━━━━━ AVAILABLE RECORDS ━━━━━
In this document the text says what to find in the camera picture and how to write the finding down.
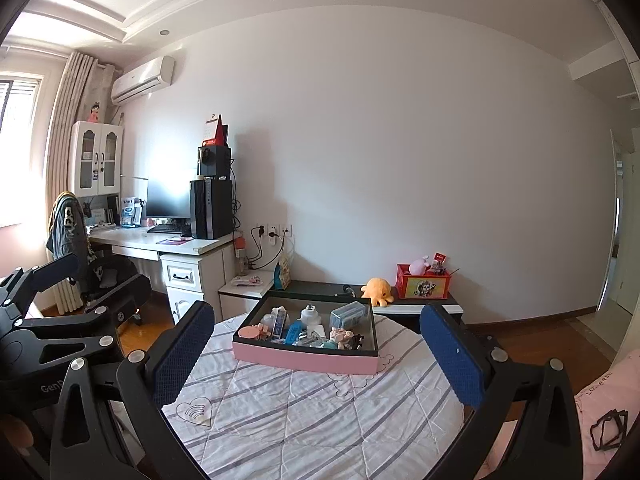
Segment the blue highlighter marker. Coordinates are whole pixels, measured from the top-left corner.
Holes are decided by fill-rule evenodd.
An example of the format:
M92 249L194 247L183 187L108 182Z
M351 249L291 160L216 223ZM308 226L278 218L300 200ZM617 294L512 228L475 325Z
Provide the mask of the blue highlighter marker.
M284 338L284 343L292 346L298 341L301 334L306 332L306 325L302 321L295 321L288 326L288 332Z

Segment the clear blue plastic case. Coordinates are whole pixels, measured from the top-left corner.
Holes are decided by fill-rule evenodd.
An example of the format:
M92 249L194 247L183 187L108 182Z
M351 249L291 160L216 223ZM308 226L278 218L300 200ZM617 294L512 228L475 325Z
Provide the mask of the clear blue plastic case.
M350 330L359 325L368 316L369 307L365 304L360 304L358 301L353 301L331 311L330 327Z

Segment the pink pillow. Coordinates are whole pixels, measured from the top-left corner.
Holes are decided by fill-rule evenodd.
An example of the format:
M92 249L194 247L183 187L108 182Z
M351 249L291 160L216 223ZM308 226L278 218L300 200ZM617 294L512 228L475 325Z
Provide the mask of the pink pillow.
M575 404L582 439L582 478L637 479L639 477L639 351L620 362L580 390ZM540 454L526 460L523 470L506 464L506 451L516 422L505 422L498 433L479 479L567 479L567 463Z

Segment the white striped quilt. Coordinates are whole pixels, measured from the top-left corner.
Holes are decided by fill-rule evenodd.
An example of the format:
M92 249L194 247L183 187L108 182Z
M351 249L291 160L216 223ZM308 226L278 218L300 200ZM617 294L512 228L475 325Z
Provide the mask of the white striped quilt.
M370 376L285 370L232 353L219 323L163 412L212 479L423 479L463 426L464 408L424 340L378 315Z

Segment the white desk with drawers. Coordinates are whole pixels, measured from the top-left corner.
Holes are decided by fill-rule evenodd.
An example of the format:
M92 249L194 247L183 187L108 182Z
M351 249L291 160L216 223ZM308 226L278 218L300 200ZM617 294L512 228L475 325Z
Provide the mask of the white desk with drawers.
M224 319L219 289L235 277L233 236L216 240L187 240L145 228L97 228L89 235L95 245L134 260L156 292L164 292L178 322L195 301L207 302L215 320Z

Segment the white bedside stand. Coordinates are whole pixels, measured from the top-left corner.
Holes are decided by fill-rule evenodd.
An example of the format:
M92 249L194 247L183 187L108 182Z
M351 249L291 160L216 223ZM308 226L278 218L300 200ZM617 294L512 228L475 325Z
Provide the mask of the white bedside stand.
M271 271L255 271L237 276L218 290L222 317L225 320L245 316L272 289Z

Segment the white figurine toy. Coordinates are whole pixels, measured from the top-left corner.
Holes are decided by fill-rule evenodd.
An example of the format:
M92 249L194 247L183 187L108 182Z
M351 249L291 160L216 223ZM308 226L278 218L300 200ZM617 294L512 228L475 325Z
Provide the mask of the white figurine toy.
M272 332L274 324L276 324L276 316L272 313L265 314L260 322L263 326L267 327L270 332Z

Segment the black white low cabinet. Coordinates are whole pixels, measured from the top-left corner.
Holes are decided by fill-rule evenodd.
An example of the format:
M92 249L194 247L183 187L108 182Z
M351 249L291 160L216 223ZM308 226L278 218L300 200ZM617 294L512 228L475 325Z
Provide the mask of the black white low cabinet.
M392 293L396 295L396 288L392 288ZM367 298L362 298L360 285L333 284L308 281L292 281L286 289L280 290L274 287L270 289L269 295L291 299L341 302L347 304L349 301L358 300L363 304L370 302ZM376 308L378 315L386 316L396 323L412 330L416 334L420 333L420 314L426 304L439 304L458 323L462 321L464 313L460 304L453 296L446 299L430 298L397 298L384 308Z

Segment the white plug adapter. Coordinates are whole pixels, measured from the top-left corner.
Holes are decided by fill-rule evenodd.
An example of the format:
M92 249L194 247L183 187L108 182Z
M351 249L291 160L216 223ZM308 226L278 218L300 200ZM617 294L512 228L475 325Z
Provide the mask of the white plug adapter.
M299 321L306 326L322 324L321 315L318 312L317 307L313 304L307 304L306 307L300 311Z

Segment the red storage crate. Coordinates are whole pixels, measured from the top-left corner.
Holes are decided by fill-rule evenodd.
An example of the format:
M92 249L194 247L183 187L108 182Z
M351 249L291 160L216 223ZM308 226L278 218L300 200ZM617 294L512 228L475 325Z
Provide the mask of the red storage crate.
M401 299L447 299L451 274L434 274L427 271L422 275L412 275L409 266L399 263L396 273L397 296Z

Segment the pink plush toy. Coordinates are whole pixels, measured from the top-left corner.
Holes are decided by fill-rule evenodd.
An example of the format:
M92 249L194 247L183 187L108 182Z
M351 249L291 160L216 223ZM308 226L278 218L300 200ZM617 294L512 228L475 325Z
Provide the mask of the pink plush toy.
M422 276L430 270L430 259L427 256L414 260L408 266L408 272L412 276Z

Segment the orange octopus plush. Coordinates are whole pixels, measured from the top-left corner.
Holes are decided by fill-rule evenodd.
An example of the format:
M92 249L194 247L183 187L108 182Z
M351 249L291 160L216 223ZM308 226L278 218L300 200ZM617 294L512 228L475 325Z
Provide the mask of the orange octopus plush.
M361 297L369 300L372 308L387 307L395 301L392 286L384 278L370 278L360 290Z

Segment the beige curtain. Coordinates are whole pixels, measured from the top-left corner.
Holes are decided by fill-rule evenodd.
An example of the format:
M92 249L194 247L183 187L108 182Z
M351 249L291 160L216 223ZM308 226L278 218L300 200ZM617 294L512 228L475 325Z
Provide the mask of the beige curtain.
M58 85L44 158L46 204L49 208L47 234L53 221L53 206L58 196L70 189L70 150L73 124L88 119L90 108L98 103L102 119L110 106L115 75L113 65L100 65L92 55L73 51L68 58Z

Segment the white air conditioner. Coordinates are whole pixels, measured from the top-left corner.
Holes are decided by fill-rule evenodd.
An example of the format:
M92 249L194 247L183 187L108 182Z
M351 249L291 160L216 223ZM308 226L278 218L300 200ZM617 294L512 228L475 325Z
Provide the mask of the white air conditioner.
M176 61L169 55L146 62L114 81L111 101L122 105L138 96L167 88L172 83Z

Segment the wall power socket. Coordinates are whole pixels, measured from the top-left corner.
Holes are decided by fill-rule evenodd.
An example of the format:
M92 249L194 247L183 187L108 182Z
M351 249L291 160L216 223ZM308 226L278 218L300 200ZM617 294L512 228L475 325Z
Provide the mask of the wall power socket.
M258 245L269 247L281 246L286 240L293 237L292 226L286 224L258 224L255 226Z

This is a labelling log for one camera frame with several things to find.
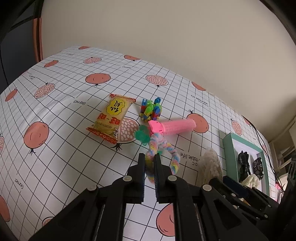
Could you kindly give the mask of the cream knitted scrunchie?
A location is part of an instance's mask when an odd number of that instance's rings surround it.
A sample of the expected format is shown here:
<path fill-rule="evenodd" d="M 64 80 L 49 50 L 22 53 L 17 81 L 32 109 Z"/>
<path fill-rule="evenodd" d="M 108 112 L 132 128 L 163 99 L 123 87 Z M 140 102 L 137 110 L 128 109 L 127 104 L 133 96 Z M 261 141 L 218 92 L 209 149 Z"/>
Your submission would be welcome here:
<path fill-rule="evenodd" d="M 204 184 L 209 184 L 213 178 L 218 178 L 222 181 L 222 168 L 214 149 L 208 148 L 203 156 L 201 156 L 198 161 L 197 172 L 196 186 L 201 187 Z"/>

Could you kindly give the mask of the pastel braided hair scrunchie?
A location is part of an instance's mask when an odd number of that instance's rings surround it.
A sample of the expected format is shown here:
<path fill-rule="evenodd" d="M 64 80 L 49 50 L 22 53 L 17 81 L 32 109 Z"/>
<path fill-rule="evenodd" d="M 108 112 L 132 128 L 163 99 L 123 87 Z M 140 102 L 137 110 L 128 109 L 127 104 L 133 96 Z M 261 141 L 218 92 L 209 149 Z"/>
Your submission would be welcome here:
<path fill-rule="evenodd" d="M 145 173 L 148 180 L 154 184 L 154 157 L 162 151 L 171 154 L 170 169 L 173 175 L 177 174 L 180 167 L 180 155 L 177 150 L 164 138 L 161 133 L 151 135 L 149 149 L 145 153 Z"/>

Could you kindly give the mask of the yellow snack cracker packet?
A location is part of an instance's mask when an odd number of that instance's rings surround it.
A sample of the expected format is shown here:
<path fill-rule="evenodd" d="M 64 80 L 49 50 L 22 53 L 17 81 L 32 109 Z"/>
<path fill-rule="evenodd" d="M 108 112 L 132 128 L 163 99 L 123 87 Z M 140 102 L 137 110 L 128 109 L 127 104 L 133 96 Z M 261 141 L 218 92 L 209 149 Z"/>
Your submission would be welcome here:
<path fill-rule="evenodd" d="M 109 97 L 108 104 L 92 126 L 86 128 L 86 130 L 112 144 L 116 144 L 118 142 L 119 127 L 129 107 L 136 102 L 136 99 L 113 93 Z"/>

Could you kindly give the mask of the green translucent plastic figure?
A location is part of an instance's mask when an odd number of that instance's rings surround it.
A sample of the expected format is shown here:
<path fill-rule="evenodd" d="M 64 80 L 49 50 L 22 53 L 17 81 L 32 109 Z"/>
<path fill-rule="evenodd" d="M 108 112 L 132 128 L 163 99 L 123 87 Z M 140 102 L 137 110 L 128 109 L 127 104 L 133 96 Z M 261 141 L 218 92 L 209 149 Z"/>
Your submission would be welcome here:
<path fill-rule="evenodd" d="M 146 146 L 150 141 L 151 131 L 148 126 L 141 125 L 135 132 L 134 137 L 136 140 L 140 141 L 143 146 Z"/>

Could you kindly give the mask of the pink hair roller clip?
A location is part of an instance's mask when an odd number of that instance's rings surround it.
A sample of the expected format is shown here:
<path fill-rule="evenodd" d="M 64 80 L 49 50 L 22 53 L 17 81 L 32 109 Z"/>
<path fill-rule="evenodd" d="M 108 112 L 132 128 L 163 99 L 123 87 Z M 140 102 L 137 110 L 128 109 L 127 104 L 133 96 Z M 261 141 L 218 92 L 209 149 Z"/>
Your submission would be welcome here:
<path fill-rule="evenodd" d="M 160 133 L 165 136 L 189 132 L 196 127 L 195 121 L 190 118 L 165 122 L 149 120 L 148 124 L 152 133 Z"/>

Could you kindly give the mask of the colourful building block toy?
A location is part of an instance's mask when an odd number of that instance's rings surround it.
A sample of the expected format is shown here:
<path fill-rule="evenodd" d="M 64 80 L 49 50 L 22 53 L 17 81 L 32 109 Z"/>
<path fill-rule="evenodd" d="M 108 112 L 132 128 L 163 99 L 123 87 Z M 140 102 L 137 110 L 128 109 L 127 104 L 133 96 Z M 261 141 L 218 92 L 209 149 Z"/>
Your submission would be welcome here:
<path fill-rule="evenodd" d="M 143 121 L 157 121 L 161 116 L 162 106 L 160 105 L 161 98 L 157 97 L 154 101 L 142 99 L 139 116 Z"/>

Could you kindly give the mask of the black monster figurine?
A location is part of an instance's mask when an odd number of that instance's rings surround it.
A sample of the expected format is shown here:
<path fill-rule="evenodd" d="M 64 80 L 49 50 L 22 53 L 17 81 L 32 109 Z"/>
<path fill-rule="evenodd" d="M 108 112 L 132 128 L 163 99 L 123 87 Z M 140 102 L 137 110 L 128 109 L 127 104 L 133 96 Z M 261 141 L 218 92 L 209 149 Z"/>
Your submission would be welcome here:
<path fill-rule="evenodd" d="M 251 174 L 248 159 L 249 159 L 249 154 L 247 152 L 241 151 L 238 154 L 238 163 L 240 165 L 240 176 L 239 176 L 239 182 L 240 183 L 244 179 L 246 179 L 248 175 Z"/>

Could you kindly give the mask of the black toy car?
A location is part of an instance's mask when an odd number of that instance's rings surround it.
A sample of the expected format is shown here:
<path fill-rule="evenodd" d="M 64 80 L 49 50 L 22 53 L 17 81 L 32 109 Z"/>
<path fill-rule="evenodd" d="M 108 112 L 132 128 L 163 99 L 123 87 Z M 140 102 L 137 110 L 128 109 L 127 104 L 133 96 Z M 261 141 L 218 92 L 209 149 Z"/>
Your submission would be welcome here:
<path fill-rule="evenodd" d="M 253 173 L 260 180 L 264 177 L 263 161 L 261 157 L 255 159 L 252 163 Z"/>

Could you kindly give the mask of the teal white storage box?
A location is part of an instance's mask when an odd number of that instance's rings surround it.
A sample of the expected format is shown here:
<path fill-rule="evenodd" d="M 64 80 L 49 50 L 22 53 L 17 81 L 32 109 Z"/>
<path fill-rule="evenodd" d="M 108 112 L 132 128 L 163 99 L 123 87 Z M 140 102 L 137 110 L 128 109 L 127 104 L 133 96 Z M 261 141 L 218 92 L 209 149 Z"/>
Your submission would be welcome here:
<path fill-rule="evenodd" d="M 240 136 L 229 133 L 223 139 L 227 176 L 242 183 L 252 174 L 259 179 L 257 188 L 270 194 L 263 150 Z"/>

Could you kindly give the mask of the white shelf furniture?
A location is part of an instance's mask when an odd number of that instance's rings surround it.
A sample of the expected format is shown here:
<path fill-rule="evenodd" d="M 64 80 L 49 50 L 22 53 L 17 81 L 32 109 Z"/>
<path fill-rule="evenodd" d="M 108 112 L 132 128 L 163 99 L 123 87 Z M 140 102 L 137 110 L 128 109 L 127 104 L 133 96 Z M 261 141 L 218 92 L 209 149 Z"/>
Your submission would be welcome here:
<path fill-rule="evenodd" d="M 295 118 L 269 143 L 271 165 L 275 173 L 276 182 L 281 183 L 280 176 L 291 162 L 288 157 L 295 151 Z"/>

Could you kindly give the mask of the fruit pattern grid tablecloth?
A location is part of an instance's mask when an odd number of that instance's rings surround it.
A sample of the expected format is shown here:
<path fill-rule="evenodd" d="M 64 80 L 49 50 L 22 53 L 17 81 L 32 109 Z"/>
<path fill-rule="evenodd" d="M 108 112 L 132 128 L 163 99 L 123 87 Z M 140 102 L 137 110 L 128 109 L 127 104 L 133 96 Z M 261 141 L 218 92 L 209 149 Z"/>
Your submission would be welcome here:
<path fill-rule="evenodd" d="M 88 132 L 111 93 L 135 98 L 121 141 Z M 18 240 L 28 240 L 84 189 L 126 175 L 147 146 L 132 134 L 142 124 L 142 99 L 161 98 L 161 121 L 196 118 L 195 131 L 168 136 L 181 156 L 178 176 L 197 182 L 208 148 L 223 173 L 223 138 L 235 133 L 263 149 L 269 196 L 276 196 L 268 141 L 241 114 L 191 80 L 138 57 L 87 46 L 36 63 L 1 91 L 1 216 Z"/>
━━━━━
*WHAT TO WORK ON:*
If the word "camera" is on a line above, return that line.

*RESULT BELOW:*
In this document the text says what to find in the camera picture and how to write the finding down.
This is a labelling log for one camera frame with several things to find.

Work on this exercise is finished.